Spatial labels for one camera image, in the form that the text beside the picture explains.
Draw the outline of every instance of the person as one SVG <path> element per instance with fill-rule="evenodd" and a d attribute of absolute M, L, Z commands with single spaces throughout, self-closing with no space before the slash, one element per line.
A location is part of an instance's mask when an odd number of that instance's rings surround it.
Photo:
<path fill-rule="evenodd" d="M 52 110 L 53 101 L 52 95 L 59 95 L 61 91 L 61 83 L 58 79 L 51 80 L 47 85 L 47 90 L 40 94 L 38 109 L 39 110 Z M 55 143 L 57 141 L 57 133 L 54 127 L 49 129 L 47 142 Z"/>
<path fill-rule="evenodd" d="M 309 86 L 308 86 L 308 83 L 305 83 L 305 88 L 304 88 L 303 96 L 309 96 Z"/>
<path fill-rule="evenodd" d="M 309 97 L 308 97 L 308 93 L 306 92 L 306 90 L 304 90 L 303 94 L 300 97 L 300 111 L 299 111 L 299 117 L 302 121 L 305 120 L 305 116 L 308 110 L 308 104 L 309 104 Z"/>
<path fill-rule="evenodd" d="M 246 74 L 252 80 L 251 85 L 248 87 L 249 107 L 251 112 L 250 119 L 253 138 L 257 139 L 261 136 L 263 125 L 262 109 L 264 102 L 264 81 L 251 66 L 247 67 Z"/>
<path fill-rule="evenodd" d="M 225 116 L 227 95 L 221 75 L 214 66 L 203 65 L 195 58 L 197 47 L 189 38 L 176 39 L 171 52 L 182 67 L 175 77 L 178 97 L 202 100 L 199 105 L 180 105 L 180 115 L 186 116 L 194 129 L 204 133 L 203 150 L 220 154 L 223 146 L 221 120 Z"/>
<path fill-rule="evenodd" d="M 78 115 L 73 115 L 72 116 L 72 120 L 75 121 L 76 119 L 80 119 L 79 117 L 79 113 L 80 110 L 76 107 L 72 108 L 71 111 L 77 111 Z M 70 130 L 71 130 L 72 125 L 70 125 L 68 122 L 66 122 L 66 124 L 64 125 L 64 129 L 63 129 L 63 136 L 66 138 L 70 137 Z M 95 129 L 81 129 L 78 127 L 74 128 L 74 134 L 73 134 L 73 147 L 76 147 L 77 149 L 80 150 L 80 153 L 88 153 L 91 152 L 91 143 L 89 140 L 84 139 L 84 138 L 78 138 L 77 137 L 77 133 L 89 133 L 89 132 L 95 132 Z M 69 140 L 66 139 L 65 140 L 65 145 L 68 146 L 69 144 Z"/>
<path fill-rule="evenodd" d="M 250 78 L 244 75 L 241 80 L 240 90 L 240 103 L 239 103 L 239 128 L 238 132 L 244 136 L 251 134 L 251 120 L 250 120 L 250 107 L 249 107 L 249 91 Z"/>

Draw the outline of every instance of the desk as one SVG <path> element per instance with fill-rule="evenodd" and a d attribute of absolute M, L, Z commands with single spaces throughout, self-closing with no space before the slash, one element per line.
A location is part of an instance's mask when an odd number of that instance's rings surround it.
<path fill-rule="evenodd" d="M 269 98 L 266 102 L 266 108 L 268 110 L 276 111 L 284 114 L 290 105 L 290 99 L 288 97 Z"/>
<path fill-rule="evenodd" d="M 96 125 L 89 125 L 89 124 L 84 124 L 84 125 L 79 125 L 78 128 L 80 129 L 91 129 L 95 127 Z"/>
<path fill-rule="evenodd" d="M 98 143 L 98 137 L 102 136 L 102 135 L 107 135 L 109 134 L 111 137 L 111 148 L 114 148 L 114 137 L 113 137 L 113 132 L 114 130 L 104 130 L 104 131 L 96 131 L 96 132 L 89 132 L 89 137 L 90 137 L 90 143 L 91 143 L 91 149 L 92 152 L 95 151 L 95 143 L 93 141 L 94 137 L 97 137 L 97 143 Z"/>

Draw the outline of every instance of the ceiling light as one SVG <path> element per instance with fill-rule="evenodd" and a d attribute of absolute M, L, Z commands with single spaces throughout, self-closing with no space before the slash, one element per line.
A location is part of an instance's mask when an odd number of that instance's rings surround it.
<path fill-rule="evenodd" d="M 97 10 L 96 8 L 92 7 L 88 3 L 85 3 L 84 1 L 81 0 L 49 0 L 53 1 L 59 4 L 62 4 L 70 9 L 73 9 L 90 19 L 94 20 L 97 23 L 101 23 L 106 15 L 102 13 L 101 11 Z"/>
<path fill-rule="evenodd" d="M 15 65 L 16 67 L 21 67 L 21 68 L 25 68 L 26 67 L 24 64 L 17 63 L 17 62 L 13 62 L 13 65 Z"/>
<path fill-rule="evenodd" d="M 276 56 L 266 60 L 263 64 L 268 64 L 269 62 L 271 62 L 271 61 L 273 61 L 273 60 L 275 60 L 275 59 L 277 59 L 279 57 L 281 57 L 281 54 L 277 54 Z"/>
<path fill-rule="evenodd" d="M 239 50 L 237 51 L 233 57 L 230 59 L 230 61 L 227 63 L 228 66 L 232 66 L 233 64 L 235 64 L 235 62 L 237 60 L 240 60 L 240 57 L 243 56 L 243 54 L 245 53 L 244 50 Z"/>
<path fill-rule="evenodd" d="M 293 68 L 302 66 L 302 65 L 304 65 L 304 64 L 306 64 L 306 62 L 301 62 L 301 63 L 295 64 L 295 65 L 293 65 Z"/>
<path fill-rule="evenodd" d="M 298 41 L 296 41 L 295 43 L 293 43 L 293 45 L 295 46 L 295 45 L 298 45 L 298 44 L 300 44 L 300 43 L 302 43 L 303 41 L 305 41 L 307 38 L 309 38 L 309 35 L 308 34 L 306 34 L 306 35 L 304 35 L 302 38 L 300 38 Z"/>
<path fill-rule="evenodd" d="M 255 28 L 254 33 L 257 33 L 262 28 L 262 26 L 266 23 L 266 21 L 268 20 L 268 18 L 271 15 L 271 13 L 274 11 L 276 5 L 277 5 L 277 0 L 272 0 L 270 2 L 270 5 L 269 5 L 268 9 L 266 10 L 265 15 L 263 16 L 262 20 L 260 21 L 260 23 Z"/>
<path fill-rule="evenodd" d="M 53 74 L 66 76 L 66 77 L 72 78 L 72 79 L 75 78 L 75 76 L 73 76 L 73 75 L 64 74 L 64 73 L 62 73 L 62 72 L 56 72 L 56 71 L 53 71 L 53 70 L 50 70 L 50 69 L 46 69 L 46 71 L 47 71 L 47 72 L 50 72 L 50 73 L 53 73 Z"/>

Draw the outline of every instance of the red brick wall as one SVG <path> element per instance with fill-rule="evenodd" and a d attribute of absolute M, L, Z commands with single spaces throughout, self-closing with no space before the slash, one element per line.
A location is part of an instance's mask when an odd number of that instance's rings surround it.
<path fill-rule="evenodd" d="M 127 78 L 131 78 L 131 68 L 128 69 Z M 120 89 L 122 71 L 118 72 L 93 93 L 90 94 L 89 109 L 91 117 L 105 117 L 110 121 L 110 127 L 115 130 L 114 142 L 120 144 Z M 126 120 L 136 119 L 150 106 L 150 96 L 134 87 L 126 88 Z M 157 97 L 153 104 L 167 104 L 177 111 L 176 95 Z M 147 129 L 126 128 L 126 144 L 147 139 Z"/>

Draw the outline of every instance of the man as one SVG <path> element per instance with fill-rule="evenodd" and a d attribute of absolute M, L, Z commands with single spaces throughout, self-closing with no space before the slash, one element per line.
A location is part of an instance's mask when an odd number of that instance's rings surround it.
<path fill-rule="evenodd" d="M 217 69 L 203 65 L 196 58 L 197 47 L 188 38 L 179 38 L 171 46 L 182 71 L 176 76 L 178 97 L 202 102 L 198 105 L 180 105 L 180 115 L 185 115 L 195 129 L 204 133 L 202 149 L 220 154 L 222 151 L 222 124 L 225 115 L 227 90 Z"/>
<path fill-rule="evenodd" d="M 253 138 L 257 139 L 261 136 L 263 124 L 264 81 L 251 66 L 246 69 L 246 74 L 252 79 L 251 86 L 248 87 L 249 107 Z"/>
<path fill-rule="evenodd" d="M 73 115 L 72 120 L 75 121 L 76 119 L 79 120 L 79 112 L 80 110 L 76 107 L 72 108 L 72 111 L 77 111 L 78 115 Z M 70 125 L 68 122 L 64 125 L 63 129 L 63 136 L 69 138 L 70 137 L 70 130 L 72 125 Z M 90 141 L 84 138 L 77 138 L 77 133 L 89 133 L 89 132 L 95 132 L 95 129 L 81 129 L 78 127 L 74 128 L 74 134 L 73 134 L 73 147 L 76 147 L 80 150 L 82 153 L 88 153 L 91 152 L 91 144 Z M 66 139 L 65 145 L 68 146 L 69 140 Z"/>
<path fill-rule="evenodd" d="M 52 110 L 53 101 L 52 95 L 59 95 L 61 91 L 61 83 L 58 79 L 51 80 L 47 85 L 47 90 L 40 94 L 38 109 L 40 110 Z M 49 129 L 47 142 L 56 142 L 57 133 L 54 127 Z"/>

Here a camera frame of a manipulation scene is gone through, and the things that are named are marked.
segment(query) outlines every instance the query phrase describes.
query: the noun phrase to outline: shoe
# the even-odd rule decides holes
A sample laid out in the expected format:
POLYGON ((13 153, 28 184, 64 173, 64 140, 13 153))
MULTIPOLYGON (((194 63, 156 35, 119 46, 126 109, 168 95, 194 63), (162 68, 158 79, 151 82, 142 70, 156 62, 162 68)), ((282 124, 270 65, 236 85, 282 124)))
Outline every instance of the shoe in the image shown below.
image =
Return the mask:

Work order —
Search the records above for the string "commands". Copy every line that contains it.

Response to the exercise —
Draw the outline of every instance of the person as one SVG <path> element per instance with fill-rule="evenodd" and a d attribute of absolute M, L, Z commands with single spaces throughout, self-closing with no space before the slash, one element per line.
Draw the outline of every instance of the desk as one SVG <path> element per instance with fill-rule="evenodd" and a d attribute of absolute M, L, Z commands with single spaces throughout, self-closing with no space before the slash, one element per line.
Draw the outline of every instance of the ceiling light as one SVG <path> element per instance with fill-rule="evenodd" and a d attribute of absolute M, L, Z commands with single spaces throughout, self-closing with no space before the slash, one element per line.
Draw the outline of every instance of the red brick wall as one SVG <path> element per instance with fill-rule="evenodd" and a d attribute of absolute M, L, Z commands with single spaces throughout, self-closing with no space before the slash, one element per line.
Draw the outline of every instance of the man as one SVG <path> element per instance with fill-rule="evenodd" and a d attribute of absolute M, L, Z commands with single spaces throughout, self-closing with no space before the slash, one element per line.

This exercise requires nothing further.